By CIOReview | Monday, August 8, 2016

Best-selling author and keynote speaker Bernard Marr writes, “Big Data is not a new or isolated phenomenon, but one that is part of a long evolution of capturing and using data. Like other key developments in data storage, data processing and the Internet, Big Data is just a further step that will bring change to the way we run business and society. At the same time it will lay the foundations on which many evolutions will be built.” 

Like most core technological frameworks, the language R for Big Data Analytics found its primary users and admires in the academia; much before it became the part and parcel of Business Intelligence. In 1995 Ross Ihaka and Robert Gentleman created the open-source R language as an implementation of the S programming language in an attempt to deliver a better and more user-friendly way to carry out data analysis, statistics and graphical models.

Today, R is backed by a thriving community of users, active Stack-Overflow group, and CRAN—a huge collection of packages comprising of readily deployable R functions without having to develop everything from scratch. Such is the level of maturity the language has gained over the years. Numerous companies have incorporated the language into their product offerings. Additionally many universities use R to train budding data scientists as a result of which its user base is perceived as a virtual talent pool by business.

Microsoft’s Azure Machine Learning supports numerous packages employing the R language. IBM InfoSphere BigInsights Big R is a library of functions that provides integration with the R language and InfoSphere BigInsights. Oracle R Distribution is Oracle’s free distribution of open source R. The company also offers Oracle Big Data Connectors that promotes interaction and data exchange between a Hadoop cluster and Oracle Database. SAP has integrated R with their in-memory database HANA as the modern platform for mobile, analytics, data services and cloud integration services. SAP HANA works with R by using Rserve, a package that allows communication to an R Server.

Other Languages and Frameworks for Data Analytics

Generally considered as a direct competitor to R, Python is a general purpose language that can also be deployed for big data analytics. It is relatively easier to learn and like R, backed by a strong ecosystem offering vast amounts of tool kits and features. Java, probably the most popular programming language is the foundational language for data engineering infrastructures of a number of tech behemoths although it is not best suited for statistical modeling. Hadoop along with a query based framework called Hive is widely used for backend analysis. Albeit slower than other processing tools, the Hadoop framework poses as an ideal tool meant for batch processing. Kafka—born inside LinkedIn and Storm is yet another framework written in Scala—a Java based language for machine learning at larger scales. MatLab is specifically useful for research intensive machine learning, signal processing and image recognition. Octave, which is quite similar to MatLab, yet free, is rarely seen in the enterprise realm although largely used in academic signal processing circles. Another notable mention—Go, partially derived from C and created by Google is gaining ground against R and Python for building robust infrastructures. Apache Spark and Cloud DataFlow from Google are other frameworks worth mentioning.

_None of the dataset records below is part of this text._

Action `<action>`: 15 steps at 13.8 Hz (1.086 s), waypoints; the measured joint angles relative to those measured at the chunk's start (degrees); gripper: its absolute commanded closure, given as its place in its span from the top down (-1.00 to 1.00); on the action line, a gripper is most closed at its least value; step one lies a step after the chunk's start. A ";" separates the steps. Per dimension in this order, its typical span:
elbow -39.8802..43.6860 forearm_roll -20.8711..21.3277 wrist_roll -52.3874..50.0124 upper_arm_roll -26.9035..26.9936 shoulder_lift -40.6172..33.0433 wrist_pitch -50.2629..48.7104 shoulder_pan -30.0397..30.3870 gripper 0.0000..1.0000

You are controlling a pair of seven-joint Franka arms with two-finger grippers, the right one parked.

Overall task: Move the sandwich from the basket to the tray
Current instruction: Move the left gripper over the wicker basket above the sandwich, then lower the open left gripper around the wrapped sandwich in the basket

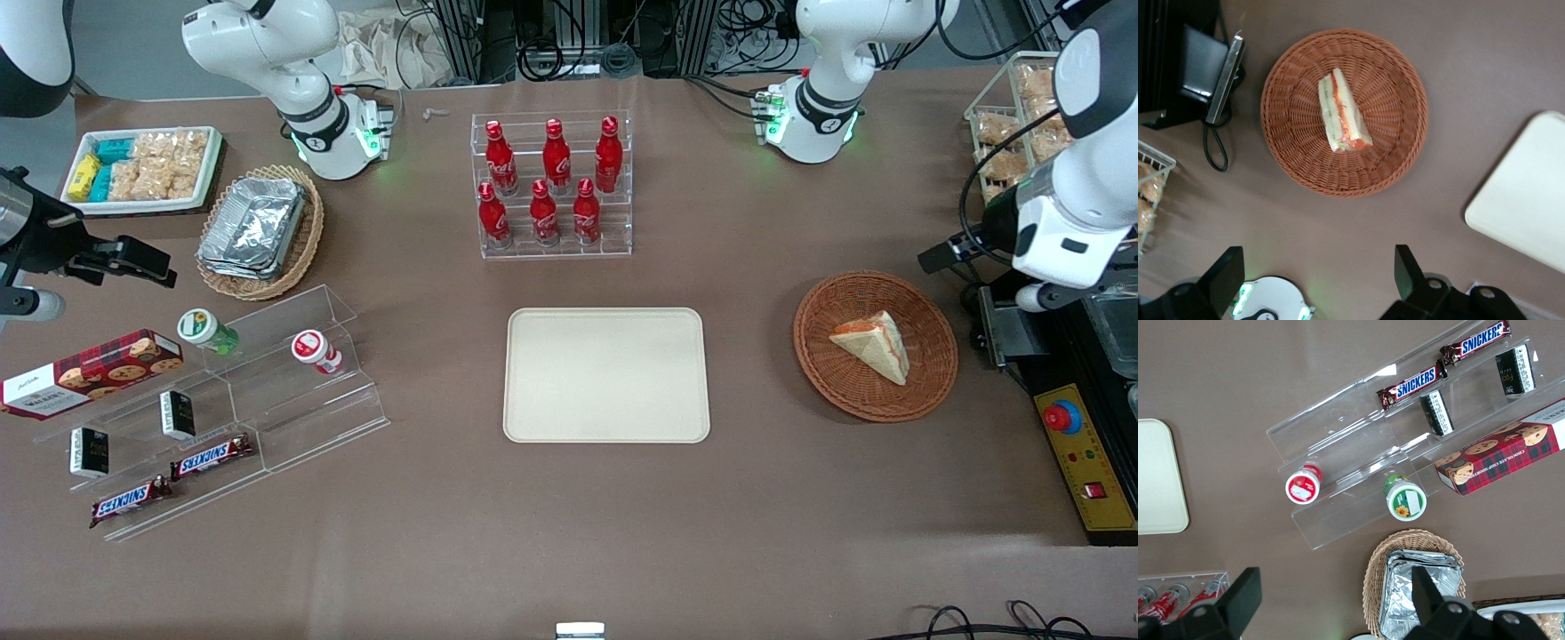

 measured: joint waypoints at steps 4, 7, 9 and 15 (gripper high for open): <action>-9.23 0.01 -8.17 0.40 -1.45 10.06 -0.03 1.00; -14.89 0.01 -10.25 1.52 -1.72 17.30 0.01 1.00; -18.37 0.00 -11.28 2.51 -1.73 22.36 0.00 1.00; -22.59 -0.10 -12.32 3.72 -0.20 28.92 0.00 1.00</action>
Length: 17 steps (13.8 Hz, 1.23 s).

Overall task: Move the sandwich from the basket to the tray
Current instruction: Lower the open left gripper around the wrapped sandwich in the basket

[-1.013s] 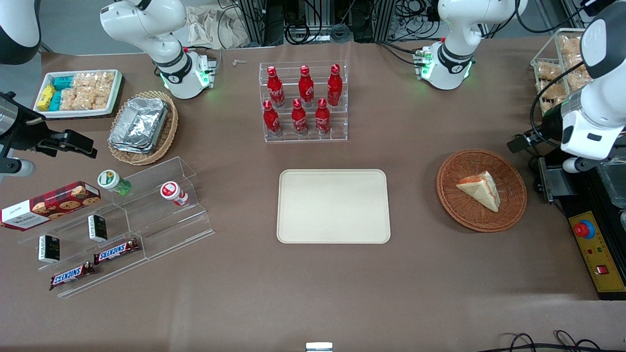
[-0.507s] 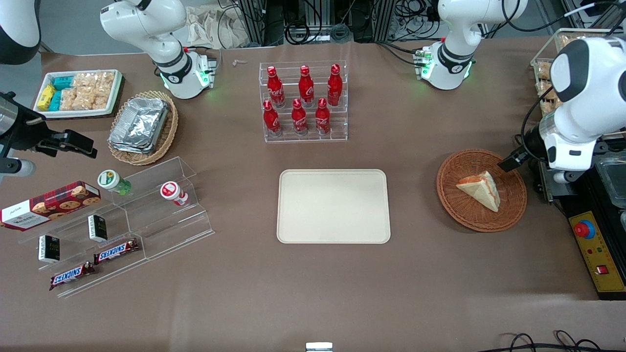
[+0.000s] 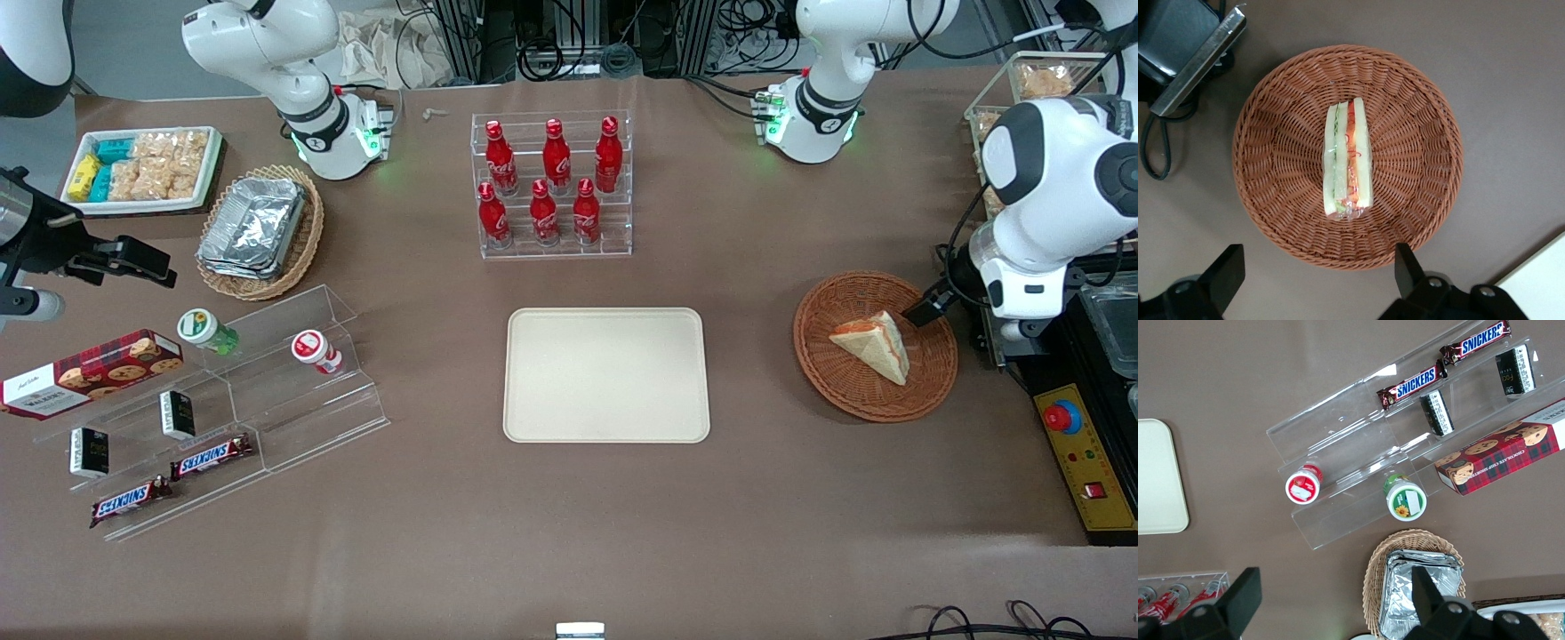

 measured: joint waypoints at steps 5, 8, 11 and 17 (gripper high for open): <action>-0.72 -0.16 -1.85 0.57 7.28 5.41 0.02 1.00; -0.80 -0.34 -2.41 0.70 11.16 8.03 0.02 1.00; -0.83 -0.83 -2.51 0.70 12.95 8.90 0.01 1.00; -0.94 -1.02 -2.65 0.70 16.07 9.36 -0.01 1.00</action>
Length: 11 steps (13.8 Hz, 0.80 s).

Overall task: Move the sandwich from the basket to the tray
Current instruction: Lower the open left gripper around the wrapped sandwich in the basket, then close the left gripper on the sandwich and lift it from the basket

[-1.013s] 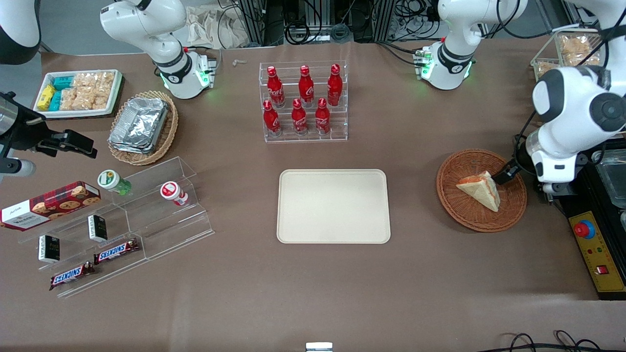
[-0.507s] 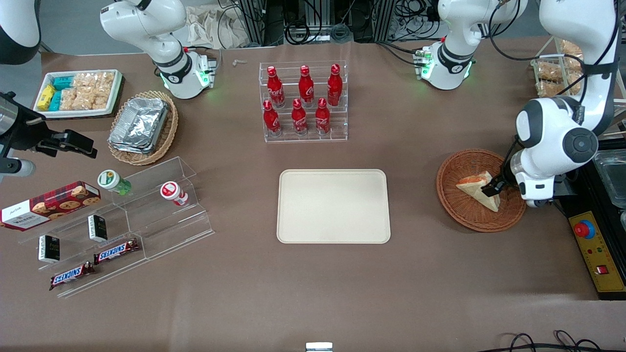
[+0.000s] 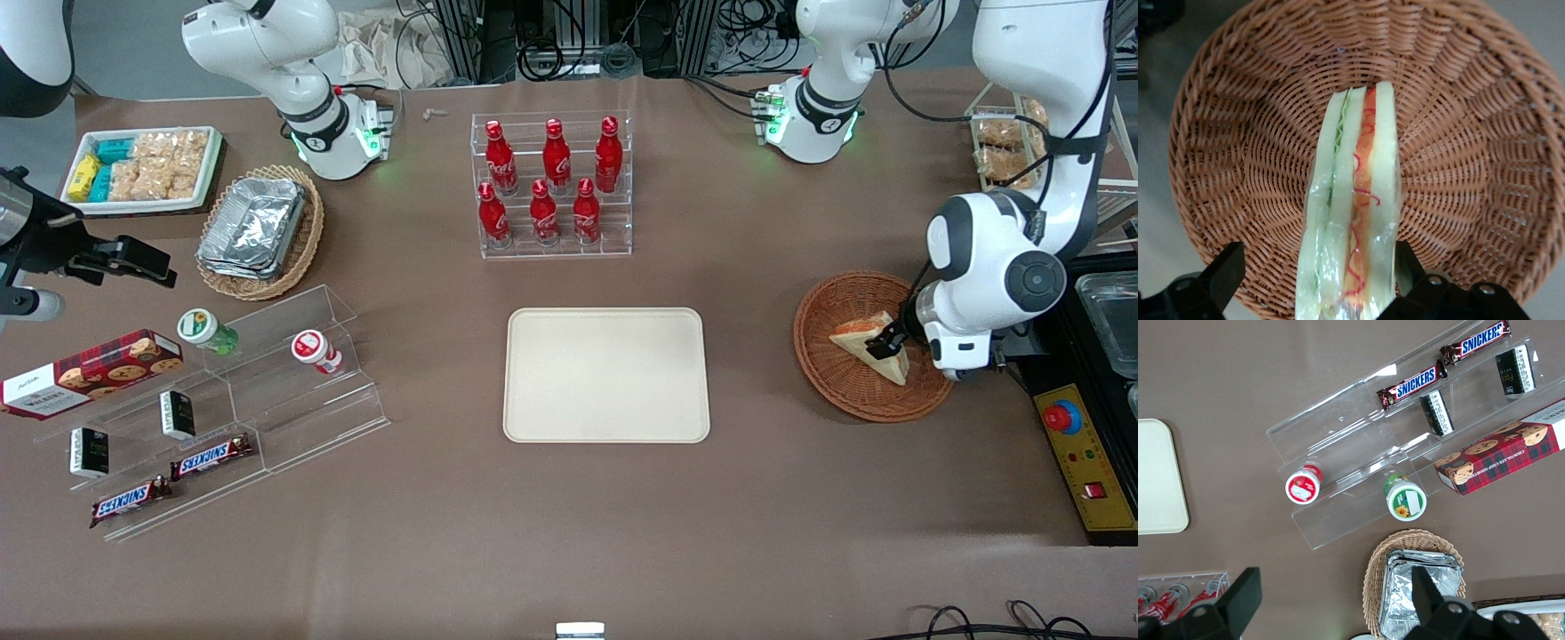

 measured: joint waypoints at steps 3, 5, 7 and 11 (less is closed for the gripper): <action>0.00 -0.12 -0.04 -0.03 2.22 1.04 -0.01 1.00; 0.00 -0.19 -0.05 -0.09 3.30 1.96 -0.05 0.76; 0.02 -0.83 -0.08 -0.11 3.64 2.30 -0.05 0.16; 0.56 -2.57 -0.09 -0.17 3.64 2.70 -0.05 -1.00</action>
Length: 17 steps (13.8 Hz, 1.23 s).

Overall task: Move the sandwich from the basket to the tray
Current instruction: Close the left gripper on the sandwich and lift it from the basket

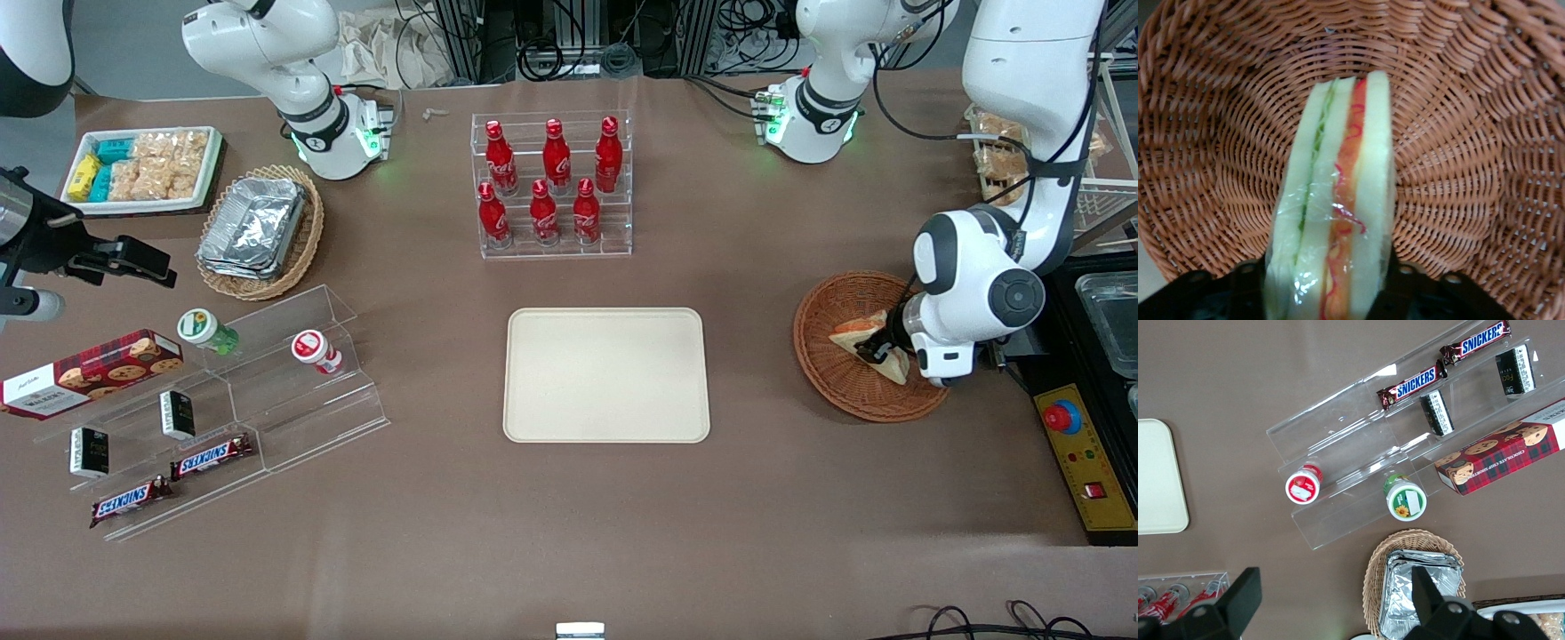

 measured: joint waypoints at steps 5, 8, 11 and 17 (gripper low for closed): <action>1.48 -0.07 0.06 -0.39 -2.85 -3.50 -0.13 -1.00; 5.44 -0.07 0.32 -0.98 -8.05 -13.93 -0.19 -1.00; 12.24 -0.05 2.30 -2.67 -10.41 -24.13 -0.25 -1.00; 19.05 -0.03 12.61 -8.21 -10.38 -30.82 -0.50 -1.00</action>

With all the advantages that come with it, R processes data in memory and therefore can only handle limited data volumes which could result in slow analysis. Although vendors offer workarounds to distribute jobs around multiple servers, R language has a steep learning curve. However, this does not seem to deter the popularity of the language. According to the 2016 IEEE Spectrum ranking of programming languages, R jumped up to the fifth position compared to its ninth position in 2014.